WHAT YOU HAVE TO DO: The answer consists only of the lines from the beginning of the listing below to the line holding "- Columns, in", inclusive, with every picture removed.

RECORDED INFORMATION:

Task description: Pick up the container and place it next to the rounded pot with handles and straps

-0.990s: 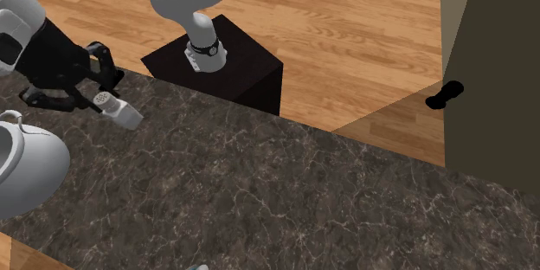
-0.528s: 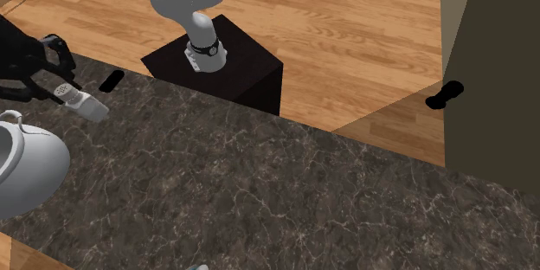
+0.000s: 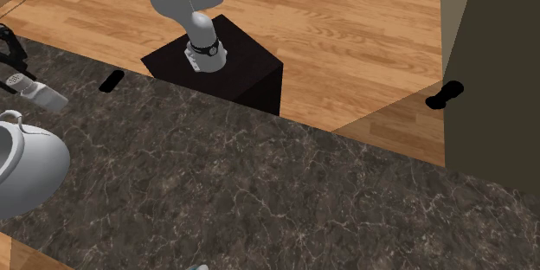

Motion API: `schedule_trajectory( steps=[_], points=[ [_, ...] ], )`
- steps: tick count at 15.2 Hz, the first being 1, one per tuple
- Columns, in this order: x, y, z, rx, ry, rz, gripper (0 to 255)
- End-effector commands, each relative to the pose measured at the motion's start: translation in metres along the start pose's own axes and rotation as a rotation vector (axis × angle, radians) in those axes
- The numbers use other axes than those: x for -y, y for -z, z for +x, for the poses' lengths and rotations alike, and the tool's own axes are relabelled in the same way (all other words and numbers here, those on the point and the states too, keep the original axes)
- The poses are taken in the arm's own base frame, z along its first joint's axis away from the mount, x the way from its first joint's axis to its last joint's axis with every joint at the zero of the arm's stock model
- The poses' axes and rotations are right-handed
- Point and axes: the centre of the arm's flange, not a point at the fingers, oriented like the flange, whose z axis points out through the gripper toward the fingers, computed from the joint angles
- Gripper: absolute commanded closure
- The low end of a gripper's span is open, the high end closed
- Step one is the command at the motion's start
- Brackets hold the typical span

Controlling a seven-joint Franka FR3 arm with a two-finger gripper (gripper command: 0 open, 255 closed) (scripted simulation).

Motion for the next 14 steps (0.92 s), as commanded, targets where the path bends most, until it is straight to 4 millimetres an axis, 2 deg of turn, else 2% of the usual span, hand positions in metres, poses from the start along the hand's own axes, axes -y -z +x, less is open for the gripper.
schedule_trajectory(
  steps=[1, 14],
  points=[
    [-0.009, -0.002, -0.028, 0.0, 0.002, 0.0, 255],
    [-0.07, -0.003, -0.189, 0.0, 0.002, 0.0, 255]
  ],
)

EXERCISE RESULT:
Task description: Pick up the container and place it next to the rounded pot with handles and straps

-0.990s: 
-0.528s: 
+0.000s: 

Motion API: `schedule_trajectory( steps=[_], points=[ [_, ...] ], )`
- steps: tick count at 15.2 Hz, the first being 1, one per tuple
- Columns, in this order: x, y, z, rx, ry, rz, gripper (0 to 255)

No additional response is required.